• Problem: Wherever a line of the data contains "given", copy that line.

BEGIN Provided material

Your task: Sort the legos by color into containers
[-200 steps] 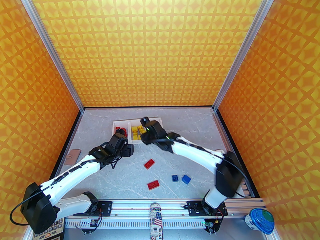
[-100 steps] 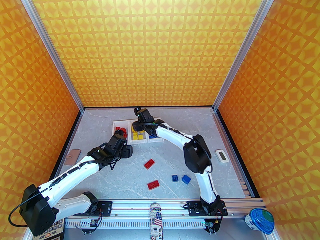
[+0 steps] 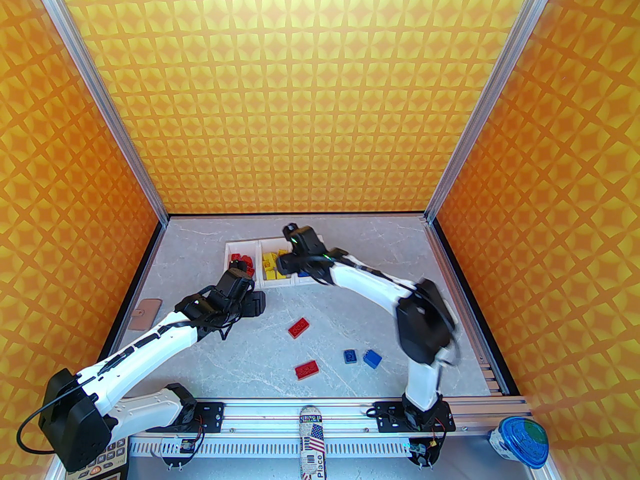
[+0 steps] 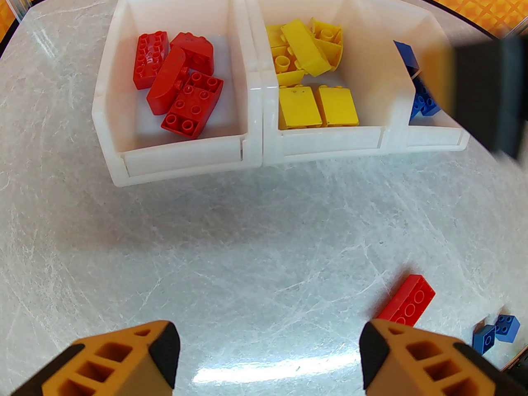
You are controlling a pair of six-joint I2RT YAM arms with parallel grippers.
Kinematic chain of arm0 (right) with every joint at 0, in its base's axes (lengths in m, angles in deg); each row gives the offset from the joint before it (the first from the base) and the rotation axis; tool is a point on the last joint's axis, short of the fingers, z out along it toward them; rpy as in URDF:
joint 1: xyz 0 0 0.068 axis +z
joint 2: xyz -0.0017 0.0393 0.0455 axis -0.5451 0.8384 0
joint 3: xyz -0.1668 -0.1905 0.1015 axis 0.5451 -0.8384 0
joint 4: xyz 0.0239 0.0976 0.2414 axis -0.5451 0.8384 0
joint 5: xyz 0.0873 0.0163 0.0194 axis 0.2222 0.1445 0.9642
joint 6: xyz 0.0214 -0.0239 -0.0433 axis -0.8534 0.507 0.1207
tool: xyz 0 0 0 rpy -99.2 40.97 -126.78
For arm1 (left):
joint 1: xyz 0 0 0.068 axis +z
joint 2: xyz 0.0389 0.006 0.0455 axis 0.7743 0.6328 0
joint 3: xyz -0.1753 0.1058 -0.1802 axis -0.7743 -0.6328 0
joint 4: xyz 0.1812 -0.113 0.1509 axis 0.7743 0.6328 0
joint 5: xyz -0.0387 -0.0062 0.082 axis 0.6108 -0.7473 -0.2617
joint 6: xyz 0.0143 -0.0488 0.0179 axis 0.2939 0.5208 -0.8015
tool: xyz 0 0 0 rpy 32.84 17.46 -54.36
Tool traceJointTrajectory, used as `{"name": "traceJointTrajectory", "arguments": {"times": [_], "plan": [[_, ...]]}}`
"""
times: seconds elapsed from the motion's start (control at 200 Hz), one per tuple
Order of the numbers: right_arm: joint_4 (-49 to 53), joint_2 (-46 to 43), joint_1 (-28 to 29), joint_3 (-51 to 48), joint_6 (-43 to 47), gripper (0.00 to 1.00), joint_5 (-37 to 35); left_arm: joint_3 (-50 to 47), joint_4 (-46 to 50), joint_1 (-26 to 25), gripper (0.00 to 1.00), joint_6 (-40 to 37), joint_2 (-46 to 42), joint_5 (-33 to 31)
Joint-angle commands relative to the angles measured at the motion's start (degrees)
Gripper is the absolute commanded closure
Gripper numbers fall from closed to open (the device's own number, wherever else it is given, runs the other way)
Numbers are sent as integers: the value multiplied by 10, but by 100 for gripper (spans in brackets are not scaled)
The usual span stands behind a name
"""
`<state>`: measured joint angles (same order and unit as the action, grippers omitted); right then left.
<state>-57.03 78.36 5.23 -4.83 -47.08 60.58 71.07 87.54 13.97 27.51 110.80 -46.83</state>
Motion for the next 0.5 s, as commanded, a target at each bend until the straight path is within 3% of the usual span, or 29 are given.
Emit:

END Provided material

• Written response:
Gripper numbers fall from closed to open (the device's own number, wherever else it is given, runs the other way)
Motion for the next 0.5 s, as commanded, a target at each bend until the straight path is within 3% of the usual span, or 29 are given.

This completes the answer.